→ TRY IT:
From the entries below, transcribe exactly the lines between the line holding "black over-ear headphones: [439, 342]" and the line holding "right black gripper: [436, 277] → [481, 226]", inclusive; skip all other lines.

→ INPUT RECORDS:
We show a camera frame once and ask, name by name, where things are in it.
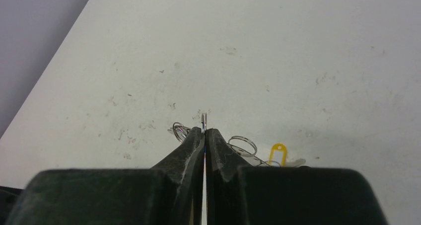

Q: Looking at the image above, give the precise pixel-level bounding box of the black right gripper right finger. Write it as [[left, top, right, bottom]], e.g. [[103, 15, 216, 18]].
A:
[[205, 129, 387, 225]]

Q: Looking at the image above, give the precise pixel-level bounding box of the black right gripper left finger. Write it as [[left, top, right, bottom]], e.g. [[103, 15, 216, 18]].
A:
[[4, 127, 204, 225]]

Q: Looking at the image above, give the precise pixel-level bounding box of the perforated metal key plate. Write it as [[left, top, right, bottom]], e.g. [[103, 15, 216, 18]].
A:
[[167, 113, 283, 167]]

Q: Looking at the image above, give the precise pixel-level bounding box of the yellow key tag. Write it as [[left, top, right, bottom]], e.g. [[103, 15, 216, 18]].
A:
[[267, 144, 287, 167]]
* * *
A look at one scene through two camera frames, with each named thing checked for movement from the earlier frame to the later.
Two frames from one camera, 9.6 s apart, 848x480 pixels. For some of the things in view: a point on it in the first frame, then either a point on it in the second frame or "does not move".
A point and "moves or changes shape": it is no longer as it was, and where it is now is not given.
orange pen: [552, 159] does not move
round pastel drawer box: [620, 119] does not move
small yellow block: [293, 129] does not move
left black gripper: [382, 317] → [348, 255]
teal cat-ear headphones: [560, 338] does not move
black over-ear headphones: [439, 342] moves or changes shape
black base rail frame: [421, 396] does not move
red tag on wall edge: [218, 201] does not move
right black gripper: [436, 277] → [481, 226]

→ RESULT:
black over-ear headphones: [439, 342] moves or changes shape
black base rail frame: [421, 396] does not move
red tag on wall edge: [218, 201] does not move
right black gripper: [436, 277] → [481, 226]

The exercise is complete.